Every line below between the one holding "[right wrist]" and the one holding "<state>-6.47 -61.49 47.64", inclusive, should be copied exactly, and no other line.

[Records from a collection]
——————————

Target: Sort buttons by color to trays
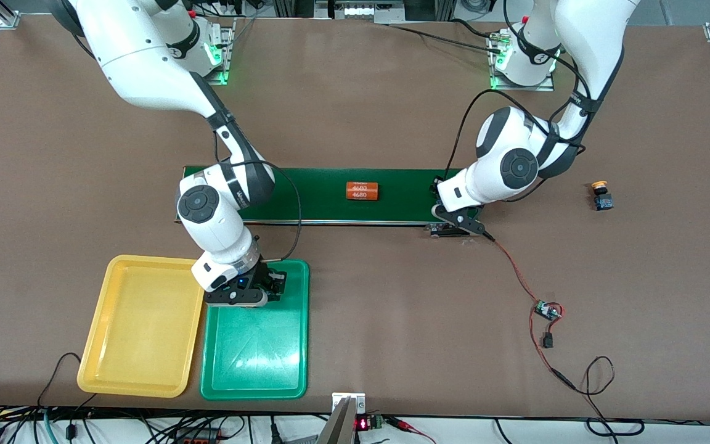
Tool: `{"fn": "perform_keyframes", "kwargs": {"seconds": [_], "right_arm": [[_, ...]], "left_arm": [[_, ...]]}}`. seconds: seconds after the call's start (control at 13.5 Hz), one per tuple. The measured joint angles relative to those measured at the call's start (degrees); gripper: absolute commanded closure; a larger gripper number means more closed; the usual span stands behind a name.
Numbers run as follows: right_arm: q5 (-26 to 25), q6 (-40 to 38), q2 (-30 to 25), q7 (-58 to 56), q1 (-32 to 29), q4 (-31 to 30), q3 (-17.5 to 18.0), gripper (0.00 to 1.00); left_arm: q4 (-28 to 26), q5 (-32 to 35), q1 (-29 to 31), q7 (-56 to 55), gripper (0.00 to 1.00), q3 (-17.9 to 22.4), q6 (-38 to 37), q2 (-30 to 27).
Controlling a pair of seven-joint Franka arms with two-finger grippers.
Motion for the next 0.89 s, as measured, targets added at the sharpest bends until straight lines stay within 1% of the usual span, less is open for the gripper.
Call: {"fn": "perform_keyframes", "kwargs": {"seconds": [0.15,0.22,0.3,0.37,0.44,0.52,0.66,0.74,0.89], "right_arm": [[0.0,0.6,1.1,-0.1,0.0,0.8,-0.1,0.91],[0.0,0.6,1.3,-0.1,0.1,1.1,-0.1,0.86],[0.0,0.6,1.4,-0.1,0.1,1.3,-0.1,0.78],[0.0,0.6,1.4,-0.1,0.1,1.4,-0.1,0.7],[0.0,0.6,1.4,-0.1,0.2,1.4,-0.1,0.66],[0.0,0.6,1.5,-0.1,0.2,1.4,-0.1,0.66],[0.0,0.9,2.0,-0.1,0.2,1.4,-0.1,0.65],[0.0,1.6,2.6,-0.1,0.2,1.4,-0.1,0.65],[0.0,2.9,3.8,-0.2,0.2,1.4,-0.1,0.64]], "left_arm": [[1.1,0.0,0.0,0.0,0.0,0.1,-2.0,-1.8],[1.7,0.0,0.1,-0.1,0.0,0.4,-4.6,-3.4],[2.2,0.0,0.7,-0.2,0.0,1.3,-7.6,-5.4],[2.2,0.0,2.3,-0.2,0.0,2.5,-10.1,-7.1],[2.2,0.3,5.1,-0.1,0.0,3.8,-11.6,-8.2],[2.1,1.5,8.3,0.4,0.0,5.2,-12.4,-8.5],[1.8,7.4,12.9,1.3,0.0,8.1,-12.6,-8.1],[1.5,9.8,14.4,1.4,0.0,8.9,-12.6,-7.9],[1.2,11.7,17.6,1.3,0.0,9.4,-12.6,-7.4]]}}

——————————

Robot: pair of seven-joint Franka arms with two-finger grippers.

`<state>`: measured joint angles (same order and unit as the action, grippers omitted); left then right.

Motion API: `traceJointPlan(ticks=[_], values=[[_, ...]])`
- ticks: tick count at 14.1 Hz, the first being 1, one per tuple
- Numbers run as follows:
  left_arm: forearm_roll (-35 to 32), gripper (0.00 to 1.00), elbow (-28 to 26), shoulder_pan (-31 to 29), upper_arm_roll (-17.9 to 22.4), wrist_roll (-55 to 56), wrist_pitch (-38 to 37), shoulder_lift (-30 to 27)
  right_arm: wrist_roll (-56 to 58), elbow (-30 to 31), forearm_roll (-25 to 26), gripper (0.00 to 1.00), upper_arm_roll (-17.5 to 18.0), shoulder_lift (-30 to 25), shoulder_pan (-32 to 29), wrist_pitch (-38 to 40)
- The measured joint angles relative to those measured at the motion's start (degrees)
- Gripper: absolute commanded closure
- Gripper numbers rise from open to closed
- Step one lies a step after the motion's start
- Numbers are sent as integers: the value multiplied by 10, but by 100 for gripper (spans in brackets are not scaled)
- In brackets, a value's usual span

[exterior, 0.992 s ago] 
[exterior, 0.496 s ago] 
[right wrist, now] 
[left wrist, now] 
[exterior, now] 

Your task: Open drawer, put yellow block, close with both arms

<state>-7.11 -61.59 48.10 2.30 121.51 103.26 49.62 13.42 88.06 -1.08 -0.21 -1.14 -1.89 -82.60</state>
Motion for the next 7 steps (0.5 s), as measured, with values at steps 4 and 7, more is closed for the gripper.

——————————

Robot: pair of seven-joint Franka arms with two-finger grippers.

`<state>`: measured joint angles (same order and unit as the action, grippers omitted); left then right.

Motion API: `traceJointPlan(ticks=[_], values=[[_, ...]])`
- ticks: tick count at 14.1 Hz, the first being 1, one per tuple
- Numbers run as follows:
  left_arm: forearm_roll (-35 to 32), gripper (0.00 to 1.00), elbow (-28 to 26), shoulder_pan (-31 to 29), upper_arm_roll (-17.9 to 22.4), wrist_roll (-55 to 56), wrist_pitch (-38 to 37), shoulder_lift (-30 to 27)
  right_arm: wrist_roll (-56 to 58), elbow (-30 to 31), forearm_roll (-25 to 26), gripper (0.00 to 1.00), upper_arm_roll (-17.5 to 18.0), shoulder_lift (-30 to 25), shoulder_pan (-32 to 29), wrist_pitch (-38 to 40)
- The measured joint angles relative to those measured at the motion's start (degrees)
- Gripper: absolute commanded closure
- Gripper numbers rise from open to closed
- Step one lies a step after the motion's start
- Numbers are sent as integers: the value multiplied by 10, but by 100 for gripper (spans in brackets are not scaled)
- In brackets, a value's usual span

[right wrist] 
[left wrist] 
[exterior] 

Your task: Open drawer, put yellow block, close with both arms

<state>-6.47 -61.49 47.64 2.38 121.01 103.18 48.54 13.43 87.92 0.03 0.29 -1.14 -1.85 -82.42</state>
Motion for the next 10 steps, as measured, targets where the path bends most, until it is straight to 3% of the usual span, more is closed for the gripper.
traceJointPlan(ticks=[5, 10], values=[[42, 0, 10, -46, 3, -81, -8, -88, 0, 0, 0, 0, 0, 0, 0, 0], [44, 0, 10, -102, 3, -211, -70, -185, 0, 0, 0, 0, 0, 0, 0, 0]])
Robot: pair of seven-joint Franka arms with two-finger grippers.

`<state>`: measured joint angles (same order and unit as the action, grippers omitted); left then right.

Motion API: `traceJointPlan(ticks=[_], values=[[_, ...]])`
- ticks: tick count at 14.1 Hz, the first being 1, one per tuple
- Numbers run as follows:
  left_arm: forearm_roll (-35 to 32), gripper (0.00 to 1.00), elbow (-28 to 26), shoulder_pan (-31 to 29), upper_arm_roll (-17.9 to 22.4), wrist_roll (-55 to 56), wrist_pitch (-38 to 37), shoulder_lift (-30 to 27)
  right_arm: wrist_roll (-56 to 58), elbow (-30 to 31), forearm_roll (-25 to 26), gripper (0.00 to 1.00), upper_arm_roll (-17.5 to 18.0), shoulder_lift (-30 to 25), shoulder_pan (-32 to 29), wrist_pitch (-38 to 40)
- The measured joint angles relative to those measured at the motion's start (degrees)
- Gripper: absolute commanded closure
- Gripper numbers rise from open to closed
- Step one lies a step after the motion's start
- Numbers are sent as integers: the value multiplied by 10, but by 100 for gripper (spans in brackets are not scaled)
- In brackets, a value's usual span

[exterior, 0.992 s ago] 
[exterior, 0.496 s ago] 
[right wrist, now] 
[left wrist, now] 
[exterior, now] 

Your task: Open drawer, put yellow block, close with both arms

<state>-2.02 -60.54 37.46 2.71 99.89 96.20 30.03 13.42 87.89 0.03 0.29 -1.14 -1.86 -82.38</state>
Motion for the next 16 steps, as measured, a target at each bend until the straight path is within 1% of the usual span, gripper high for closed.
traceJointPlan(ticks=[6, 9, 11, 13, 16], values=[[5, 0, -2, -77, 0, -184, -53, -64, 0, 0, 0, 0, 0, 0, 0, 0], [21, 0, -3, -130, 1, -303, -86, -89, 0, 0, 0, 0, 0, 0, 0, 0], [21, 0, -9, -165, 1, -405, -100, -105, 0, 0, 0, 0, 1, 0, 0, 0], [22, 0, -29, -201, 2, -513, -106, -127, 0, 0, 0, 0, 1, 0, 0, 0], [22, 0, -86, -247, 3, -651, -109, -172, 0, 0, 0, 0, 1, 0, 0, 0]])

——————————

■ Written reply
[right wrist] 
[left wrist] 
[exterior] 

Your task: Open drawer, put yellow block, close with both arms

<state>-6.47 -61.49 47.64 2.38 121.01 103.18 48.54 13.43 87.92 0.03 0.29 -1.14 -1.85 -82.42</state>

The exercise is done, and no more output is needed.